Although several of the women named in the report have previously come forward, the report does include new accusations against Cuomo, including how the governor harassed a female trooper. Shortly after meeting her in November 2017, Cuomo asked to have her added to his protective detail—even though she didn’t have enough expertise to join.
Once she joined, Cuomo ran his hand across her stomach as she held the door open for him at an event, according to the report. He also ran his finger down her neck and back while she stood in front of him in an elevator, kissed her on the cheek in front of another trooper, and made suggestive comments such as asking why she didn’t wear a dress and wondering why she would get married when, he said, marriages means “your sex drive goes down.”
He also asked for her help finding a girlfriend and said he wanted to date someone who “[c]an handle pain,” according to the report.
These interactions were offensive and uncomfortable for the trooper, who noticed that Cuomo treated her differently than he treated the men. Other troopers corroborated the female trooper’s allegations.

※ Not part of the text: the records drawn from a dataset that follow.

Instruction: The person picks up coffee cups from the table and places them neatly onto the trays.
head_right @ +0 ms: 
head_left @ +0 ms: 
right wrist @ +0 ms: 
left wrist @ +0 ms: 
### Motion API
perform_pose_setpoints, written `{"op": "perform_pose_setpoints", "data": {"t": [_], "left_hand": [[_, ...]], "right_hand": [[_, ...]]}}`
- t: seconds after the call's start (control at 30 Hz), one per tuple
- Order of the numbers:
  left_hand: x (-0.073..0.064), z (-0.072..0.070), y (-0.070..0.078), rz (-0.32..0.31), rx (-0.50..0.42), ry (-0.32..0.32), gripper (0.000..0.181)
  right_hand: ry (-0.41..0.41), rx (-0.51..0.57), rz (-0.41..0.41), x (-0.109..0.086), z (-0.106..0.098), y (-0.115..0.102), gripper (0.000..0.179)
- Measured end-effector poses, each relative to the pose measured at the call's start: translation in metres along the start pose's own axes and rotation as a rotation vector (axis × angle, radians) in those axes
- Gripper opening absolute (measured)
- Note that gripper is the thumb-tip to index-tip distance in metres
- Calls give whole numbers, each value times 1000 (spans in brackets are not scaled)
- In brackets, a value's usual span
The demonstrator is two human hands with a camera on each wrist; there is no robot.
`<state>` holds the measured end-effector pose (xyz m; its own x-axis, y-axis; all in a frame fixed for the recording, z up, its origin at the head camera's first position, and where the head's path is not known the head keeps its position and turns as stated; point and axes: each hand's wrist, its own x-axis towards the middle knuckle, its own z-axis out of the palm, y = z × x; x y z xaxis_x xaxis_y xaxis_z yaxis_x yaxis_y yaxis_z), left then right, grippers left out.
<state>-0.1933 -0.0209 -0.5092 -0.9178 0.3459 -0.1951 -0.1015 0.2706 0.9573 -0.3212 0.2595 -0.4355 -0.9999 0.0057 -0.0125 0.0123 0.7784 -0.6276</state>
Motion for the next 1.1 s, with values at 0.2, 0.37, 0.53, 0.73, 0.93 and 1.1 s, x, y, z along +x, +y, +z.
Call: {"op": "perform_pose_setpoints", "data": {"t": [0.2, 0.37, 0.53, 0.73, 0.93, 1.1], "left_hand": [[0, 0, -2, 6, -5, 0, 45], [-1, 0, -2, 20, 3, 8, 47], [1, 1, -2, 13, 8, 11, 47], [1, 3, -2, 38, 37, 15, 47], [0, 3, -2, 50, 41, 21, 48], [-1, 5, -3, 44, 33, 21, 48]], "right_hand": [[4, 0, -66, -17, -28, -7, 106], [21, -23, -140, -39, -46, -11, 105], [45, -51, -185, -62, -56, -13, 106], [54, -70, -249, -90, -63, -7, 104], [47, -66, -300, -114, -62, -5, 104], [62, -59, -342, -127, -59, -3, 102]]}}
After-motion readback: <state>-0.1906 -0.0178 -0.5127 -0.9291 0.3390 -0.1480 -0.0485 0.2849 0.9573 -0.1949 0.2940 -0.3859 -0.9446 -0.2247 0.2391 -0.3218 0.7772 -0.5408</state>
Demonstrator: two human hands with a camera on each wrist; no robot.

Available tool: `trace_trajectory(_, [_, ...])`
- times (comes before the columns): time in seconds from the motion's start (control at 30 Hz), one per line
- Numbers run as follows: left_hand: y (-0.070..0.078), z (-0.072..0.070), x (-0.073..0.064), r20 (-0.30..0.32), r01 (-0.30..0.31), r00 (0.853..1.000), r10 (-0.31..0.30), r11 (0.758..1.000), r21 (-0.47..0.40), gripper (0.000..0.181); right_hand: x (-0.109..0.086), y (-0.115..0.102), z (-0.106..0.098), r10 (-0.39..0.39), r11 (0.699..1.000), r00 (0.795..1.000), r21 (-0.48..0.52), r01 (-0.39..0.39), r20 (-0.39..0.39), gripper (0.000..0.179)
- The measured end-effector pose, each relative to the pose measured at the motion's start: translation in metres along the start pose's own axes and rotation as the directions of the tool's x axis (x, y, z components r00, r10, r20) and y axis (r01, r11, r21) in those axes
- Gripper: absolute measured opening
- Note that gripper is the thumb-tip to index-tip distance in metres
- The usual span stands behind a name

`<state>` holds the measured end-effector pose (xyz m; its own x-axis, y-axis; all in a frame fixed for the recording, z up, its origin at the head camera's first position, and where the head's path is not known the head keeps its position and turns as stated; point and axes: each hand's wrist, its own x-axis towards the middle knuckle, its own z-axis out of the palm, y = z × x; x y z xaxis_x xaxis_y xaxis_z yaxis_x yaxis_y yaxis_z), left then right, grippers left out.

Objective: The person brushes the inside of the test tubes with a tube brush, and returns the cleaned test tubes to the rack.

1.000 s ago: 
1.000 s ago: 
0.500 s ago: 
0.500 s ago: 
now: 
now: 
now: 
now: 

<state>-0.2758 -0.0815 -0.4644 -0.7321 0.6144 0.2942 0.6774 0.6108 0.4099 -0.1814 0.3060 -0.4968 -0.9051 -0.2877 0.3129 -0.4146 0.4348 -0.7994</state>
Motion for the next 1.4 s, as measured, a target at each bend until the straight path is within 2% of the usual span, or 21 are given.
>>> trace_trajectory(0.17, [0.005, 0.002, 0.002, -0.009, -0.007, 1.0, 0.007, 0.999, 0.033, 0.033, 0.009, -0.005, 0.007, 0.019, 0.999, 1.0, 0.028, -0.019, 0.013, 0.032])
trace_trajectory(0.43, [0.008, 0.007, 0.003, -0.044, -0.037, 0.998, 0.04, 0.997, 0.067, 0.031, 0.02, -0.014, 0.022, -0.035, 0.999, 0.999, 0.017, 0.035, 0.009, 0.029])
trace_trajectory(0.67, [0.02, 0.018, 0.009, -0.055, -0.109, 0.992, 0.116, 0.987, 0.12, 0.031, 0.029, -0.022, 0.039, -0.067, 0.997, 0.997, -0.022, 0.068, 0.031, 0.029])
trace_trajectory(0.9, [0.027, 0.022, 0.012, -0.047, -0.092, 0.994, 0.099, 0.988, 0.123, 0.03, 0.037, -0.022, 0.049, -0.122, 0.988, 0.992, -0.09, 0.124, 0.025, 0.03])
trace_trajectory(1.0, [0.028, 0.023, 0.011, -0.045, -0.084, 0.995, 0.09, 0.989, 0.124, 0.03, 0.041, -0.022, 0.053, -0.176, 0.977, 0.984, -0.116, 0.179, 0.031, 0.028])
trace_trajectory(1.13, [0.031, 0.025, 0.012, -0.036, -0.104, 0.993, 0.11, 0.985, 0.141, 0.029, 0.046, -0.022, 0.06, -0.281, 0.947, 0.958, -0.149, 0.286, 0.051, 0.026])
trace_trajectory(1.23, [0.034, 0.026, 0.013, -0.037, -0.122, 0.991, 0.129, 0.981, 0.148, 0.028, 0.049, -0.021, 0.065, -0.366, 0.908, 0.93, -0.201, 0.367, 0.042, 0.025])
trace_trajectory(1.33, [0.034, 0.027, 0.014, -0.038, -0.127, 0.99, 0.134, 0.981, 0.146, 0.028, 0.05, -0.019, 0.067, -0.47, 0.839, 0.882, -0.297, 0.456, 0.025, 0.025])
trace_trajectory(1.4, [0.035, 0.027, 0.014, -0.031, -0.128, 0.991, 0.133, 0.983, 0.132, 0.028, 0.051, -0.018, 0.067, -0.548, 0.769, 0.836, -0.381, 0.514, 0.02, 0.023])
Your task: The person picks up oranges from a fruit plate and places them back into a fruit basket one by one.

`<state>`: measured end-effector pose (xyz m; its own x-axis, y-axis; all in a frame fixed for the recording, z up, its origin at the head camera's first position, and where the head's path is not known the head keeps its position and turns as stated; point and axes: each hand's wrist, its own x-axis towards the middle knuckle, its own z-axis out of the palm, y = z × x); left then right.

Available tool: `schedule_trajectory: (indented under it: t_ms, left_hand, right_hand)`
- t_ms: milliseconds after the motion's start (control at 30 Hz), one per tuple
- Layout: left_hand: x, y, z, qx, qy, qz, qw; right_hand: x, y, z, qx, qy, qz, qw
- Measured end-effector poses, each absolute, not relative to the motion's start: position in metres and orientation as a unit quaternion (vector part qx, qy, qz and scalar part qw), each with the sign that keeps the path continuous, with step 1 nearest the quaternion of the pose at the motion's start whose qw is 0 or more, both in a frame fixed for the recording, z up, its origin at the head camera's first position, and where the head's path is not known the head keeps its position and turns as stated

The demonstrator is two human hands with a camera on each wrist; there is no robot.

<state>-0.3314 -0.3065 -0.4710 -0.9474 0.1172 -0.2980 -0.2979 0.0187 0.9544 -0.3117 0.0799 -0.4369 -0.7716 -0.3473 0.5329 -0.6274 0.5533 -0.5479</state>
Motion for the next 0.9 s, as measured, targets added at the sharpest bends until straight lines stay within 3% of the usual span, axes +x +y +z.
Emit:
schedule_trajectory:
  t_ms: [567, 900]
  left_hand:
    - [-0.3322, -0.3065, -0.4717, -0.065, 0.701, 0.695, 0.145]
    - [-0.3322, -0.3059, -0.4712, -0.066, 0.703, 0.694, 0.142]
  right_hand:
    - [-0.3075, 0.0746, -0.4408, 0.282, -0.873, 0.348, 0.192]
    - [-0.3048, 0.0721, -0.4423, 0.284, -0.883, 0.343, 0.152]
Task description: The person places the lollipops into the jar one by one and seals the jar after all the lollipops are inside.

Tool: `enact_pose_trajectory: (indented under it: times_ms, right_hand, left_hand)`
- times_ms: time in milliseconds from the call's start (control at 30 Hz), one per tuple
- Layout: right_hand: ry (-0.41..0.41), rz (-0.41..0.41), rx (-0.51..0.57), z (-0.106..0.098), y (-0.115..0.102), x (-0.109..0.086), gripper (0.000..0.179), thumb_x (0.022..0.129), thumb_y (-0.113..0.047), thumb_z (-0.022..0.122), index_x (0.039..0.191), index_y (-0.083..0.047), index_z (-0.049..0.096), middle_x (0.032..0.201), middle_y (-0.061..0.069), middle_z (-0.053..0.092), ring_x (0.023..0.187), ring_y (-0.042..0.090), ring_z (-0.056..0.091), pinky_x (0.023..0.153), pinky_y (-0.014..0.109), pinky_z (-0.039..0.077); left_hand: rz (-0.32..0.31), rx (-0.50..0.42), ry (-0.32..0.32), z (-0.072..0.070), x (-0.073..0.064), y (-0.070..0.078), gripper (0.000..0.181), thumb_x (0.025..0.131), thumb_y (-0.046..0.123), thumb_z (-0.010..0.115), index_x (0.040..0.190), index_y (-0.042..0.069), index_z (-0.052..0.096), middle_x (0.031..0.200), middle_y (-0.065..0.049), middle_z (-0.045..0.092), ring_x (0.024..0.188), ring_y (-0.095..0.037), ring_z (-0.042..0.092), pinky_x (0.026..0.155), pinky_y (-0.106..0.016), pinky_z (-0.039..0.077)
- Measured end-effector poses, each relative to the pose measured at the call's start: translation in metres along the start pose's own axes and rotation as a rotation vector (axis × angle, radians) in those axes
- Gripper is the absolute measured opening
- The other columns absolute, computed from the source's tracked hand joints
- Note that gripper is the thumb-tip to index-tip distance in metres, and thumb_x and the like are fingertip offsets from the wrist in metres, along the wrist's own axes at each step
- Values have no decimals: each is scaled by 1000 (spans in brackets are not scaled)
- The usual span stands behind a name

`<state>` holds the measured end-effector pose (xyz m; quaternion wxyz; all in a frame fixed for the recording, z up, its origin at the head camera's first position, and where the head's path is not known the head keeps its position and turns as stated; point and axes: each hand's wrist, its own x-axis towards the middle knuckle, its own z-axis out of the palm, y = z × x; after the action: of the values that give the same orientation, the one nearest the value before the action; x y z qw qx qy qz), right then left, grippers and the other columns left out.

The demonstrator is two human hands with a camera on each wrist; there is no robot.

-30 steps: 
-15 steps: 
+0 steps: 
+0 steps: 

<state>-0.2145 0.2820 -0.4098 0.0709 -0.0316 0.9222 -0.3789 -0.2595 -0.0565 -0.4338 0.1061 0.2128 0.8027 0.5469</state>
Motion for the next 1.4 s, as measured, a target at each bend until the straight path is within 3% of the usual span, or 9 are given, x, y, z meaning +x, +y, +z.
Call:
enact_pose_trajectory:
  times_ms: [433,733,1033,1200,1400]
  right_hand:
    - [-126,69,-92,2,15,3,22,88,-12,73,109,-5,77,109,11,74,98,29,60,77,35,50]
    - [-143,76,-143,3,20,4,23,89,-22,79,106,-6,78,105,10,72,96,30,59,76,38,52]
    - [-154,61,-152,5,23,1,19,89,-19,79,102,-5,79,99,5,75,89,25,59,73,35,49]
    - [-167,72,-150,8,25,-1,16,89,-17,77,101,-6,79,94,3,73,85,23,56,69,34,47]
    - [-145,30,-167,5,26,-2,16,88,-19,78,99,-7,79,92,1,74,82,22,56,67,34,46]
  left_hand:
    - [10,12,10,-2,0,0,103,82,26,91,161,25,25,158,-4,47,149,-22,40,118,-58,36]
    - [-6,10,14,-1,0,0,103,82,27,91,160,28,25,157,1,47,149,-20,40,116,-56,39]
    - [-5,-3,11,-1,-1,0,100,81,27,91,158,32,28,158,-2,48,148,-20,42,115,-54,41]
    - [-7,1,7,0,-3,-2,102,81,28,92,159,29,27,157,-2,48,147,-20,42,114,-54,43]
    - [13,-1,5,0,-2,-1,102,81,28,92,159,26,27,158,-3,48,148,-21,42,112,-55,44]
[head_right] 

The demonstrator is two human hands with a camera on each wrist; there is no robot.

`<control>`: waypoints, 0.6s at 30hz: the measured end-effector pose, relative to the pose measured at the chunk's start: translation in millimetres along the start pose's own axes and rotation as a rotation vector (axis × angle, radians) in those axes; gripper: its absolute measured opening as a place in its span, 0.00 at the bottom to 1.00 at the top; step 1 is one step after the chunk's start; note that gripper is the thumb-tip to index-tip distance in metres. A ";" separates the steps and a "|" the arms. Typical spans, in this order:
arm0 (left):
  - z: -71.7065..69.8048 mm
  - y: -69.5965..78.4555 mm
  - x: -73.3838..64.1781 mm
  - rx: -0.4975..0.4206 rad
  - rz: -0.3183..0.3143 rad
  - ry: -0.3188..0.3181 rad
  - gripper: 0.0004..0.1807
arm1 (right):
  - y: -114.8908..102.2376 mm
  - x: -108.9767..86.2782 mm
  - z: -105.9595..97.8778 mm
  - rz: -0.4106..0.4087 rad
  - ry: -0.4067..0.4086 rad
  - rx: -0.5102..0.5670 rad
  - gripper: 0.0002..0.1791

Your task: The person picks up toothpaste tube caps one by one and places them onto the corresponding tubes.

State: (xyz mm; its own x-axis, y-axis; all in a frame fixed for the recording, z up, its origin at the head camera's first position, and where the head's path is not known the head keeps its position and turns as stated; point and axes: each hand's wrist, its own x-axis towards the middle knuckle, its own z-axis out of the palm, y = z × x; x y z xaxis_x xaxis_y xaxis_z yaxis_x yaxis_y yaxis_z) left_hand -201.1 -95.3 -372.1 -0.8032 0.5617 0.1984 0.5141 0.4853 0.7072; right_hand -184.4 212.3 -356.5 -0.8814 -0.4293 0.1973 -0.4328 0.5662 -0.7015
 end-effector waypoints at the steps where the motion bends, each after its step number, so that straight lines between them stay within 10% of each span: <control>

The report also found that Cuomo asked women in his employ to help him find a girlfriend and about their relationships, groped at least two female staffers’ butts, and exclusively called one “sweetheart” or “darling.”
He also groped the breast of one state employee, who said she’d planned to take the incident “to the grave”—but came forward after she saw Cuomo declare publicly that he’d never touched anyone inappropriately, according to the report.
Cuomo asked one woman “to look up car parts on eBay on his computer, which she had to bend over to do, while wearing a skirt and heels, as the governor sat directly behind her in his office, which made her feel uncomfortable,” the report found.
He instructed that same employee to soak up information like a sponge, then took to calling her “sponge.” The nickname, the report said, was “embarrassing, condescending, and demeaning” in the eyes of the employee.
“I think that he definitely knew what he was doing and it was almost as if he would do these things and know that he could get away with it because of the fear that he knew we had,” one staffer told investigators.